• **DATASET CONTENT**

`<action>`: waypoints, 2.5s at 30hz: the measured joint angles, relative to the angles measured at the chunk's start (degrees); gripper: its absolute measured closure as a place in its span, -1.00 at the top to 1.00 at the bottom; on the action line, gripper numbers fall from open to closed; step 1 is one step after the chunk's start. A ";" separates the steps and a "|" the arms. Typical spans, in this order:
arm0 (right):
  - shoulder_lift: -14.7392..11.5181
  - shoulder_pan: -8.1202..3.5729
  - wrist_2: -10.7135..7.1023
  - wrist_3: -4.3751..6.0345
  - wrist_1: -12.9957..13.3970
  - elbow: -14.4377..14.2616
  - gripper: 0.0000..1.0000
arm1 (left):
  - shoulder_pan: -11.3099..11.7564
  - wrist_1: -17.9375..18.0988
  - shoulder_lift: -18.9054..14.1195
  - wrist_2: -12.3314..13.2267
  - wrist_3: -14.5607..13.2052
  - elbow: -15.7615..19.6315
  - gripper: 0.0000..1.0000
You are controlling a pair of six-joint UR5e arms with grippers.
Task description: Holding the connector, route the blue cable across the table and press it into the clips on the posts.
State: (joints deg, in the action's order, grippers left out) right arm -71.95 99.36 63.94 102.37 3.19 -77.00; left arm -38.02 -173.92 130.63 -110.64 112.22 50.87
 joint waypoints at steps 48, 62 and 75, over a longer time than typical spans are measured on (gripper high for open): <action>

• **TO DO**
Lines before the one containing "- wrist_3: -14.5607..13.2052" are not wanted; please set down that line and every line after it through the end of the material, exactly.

• **ANSWER BOX**
  - wrist_3: -14.5607..13.2052
  - elbow: -15.7615..19.6315
  - gripper: 0.0000..1.0000
You are controlling a pair of six-joint UR5e arms with grippers.
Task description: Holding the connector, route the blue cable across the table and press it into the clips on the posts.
State: (joints deg, in the action's order, grippers left out) right arm -71.95 99.36 63.94 102.37 3.19 -77.00; left arm -38.02 -173.92 130.63 -110.64 112.22 50.87
 joint waypoints at steps 48, 62 and 75, over a longer time than typical spans are measured on (gripper high for open): <action>

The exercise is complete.